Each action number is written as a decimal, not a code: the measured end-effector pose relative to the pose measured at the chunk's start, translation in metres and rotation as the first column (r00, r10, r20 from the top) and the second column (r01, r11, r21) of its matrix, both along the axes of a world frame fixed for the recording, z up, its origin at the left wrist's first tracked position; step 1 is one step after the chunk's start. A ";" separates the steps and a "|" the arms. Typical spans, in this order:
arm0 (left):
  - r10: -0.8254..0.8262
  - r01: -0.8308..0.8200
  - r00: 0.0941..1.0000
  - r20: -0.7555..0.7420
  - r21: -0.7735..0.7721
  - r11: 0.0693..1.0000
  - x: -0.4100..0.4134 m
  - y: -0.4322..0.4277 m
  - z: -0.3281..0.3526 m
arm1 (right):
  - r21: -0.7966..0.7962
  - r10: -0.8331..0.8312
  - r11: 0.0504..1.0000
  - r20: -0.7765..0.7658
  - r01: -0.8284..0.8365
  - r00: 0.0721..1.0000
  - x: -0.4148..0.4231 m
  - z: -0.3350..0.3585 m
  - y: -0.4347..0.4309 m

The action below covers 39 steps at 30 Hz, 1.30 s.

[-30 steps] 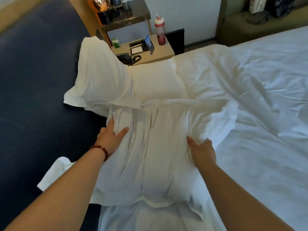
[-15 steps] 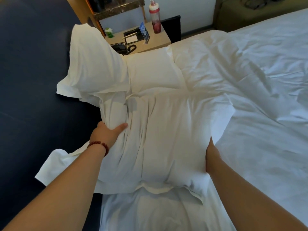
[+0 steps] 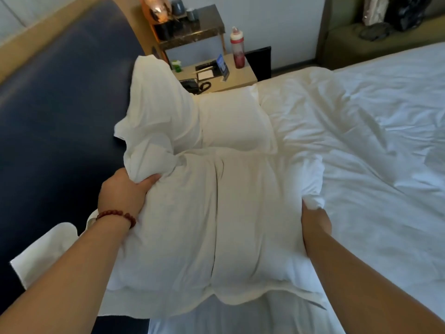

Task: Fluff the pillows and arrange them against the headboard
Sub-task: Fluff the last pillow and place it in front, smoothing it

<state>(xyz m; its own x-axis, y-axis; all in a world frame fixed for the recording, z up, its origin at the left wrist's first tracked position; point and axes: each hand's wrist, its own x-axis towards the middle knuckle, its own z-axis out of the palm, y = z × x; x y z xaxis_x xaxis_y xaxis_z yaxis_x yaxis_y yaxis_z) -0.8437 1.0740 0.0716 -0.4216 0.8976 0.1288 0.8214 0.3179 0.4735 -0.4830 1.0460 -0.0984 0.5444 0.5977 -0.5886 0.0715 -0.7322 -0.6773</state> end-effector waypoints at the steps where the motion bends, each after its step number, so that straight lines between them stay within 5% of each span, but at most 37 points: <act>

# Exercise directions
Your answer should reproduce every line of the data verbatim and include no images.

# Output for this exercise
Each action number is written as a decimal, not a code: the measured end-effector pose relative to the pose measured at the chunk's start, translation in metres and rotation as the first column (r00, r10, r20 from the top) and the second column (r01, r11, r21) of its matrix, both along the axes of a world frame fixed for the recording, z up, its origin at the left wrist's first tracked position; step 1 is one step after the chunk's start. A ";" separates the steps and a "|" the arms. Typical spans, in this order:
arm0 (left):
  - r10: -0.8254..0.8262
  - r01: -0.8308..0.8200
  - r00: 0.0941..1.0000
  - r20: -0.7555..0.7420
  - r21: -0.7735..0.7721
  - r11: 0.0693..1.0000
  - x: -0.4100..0.4134 m
  - y: -0.4322..0.4277 m
  - z: -0.3281..0.3526 m
arm1 (right):
  - r21: -0.7966..0.7962
  - r10: -0.8331..0.8312
  - r11: 0.0504..1.0000
  - r20: -0.7765..0.7658
  - r01: -0.8284..0.8365
  - r00: 0.0721..1.0000
  - x: -0.4148..0.4231 m
  - z: -0.3350..0.3585 m
  - y: -0.4347..0.4309 m

The action below covers 39 steps at 30 Hz, 1.30 s.

[-30 steps] 
[-15 steps] 
[+0 steps] 

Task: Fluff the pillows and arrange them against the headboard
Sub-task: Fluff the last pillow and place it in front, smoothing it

<state>(xyz m; its own x-axis, y-axis; all in a world frame fixed for the recording, z up, its origin at the left wrist's first tracked position; point and axes: each hand's wrist, its own x-axis towards the middle knuckle, its own z-axis out of the palm, y = z × x; x y z xaxis_x xaxis_y xaxis_z yaxis_x yaxis_y yaxis_z) -0.8437 1.0740 0.0716 -0.4216 0.8976 0.1288 0.8214 0.3179 0.4735 -0.4830 1.0460 -0.0984 0.5444 0.5977 -0.5886 0.0715 -0.7322 -0.6773</state> end-effector waypoints at the steps where the motion bends, each after its step number, so that straight lines between them stay within 5% of each span, but at most 37 points: <act>

The exercise has been fully answered.